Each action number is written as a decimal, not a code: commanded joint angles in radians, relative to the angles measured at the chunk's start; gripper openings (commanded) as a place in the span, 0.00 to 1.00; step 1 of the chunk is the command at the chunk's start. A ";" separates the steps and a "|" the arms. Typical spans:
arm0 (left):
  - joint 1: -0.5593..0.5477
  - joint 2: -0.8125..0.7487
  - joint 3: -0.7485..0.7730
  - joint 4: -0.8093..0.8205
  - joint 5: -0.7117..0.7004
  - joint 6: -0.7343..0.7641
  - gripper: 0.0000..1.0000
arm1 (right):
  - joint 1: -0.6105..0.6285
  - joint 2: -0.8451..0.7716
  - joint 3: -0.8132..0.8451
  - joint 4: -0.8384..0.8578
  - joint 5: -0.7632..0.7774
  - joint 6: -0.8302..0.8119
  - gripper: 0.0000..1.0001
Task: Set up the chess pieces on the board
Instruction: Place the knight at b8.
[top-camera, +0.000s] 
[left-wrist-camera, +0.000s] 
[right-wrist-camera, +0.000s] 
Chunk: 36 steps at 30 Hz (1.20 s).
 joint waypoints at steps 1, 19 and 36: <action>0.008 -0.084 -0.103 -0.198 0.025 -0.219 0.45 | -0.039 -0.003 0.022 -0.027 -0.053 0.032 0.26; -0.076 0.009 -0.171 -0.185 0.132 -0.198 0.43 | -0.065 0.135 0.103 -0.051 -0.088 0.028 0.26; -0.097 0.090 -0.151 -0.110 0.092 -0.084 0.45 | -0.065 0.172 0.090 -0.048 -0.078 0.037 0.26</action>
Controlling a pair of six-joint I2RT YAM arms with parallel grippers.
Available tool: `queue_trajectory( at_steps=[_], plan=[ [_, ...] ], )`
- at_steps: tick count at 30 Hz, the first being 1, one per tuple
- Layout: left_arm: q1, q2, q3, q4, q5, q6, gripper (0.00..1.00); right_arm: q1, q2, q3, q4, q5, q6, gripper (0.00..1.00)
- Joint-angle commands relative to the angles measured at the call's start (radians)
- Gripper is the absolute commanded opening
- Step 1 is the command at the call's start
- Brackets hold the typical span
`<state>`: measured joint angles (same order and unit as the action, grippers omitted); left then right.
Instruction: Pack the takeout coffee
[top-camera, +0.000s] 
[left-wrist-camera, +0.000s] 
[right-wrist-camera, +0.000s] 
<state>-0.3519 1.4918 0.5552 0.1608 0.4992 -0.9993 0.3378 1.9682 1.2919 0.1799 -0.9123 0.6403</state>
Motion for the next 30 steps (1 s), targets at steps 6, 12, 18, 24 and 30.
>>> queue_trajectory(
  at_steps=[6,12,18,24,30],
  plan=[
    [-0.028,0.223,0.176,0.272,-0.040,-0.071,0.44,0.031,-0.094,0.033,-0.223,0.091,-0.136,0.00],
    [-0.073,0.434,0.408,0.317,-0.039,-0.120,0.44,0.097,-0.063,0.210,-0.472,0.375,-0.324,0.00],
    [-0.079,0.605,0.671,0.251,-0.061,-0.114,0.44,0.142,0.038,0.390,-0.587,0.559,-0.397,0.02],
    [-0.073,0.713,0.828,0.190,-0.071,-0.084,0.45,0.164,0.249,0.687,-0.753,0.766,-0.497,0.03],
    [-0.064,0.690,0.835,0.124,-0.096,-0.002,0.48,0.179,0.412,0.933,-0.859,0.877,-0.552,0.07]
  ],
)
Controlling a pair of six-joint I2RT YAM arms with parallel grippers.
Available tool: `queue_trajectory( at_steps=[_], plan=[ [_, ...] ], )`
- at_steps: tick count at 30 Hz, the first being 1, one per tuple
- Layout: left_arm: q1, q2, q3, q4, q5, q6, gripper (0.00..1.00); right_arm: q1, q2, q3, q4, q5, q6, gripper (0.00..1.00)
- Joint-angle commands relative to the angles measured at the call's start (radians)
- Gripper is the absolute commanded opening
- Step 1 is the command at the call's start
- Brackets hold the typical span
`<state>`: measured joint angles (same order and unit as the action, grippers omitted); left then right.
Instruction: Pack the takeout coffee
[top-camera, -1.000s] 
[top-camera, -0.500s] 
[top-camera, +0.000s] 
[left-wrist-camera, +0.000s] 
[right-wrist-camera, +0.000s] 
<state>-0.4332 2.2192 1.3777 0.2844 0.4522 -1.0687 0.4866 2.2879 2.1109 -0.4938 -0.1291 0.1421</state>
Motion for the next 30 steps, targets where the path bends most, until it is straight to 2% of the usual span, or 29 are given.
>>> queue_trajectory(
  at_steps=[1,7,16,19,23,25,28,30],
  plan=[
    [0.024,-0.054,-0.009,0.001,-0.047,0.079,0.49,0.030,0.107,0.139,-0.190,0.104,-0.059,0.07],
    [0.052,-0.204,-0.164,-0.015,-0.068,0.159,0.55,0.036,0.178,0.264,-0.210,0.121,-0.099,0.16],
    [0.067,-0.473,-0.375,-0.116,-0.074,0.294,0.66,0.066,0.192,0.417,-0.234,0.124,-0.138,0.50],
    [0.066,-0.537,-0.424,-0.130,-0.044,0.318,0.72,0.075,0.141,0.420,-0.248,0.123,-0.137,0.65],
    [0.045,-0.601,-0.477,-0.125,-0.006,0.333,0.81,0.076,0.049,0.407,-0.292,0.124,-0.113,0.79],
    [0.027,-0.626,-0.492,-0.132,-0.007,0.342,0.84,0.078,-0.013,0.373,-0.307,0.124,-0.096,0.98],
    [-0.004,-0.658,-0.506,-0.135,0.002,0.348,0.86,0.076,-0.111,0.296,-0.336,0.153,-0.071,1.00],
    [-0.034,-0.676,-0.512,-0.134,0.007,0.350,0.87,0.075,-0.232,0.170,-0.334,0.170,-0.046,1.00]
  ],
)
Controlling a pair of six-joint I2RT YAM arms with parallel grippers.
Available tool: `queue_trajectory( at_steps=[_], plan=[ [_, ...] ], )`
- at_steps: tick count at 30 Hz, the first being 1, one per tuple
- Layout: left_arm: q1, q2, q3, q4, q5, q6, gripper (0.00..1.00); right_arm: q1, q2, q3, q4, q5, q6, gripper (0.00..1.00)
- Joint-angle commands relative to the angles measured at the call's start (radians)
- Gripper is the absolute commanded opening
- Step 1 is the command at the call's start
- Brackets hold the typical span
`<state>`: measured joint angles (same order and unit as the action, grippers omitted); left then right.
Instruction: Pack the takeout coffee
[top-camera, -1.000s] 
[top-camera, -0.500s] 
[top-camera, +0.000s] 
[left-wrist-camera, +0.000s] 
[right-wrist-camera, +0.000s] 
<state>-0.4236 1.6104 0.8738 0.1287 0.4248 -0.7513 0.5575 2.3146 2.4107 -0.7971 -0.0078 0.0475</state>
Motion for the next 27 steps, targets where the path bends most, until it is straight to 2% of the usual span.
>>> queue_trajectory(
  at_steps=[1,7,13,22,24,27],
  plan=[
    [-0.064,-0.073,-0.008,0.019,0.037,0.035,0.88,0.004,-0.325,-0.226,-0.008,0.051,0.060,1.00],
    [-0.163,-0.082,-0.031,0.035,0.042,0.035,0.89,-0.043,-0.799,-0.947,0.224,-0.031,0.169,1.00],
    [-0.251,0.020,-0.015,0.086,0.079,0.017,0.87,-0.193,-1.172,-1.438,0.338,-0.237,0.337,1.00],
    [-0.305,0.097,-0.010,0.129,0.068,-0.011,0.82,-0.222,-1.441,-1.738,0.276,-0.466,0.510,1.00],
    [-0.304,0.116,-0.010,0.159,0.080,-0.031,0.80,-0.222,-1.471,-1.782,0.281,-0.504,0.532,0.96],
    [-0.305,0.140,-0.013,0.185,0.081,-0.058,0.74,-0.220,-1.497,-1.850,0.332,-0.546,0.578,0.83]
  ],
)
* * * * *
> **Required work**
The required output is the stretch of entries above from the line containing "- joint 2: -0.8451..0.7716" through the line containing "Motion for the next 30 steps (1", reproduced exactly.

> **Written response**
  - joint 2: -0.8451..0.7716
  - joint 3: -0.8132..0.8451
  - joint 4: -0.8384..0.8578
  - joint 5: -0.7632..0.7774
  - joint 6: -0.8302..0.8119
  - gripper: 0.0000..1.0001
Task: Set up the chess pieces on the board
Instruction: Place the knight at b8.
[top-camera, +0.000s] 
[left-wrist-camera, +0.000s] 
[right-wrist-camera, +0.000s] 
Chunk: 36 steps at 30 Hz (1.20 s).
 joint waypoints at steps 1, 19 and 36: <action>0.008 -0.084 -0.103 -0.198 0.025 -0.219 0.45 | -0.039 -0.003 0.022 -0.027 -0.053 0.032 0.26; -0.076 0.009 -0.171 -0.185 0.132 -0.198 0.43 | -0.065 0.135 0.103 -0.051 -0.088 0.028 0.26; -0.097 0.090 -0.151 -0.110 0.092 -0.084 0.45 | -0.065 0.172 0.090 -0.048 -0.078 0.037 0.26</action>
Controlling a pair of six-joint I2RT YAM arms with parallel grippers.
Available tool: `queue_trajectory( at_steps=[_], plan=[ [_, ...] ], )`
- at_steps: tick count at 30 Hz, the first being 1, one per tuple
- Layout: left_arm: q1, q2, q3, q4, q5, q6, gripper (0.00..1.00); right_arm: q1, q2, q3, q4, q5, q6, gripper (0.00..1.00)
- Joint-angle commands relative to the angles measured at the call's start (radians)
- Gripper is the absolute commanded opening
- Step 1 is the command at the call's start
- Brackets hold the typical span
`<state>`: measured joint angles (same order and unit as the action, grippers omitted); left then right.
Instruction: Pack the takeout coffee
[top-camera, +0.000s] 
[left-wrist-camera, +0.000s] 
[right-wrist-camera, +0.000s] 
<state>-0.3519 1.4918 0.5552 0.1608 0.4992 -0.9993 0.3378 1.9682 1.2919 0.1799 -0.9123 0.6403</state>
Motion for the next 30 steps (1 s), targets at steps 6, 12, 18, 24 and 30.

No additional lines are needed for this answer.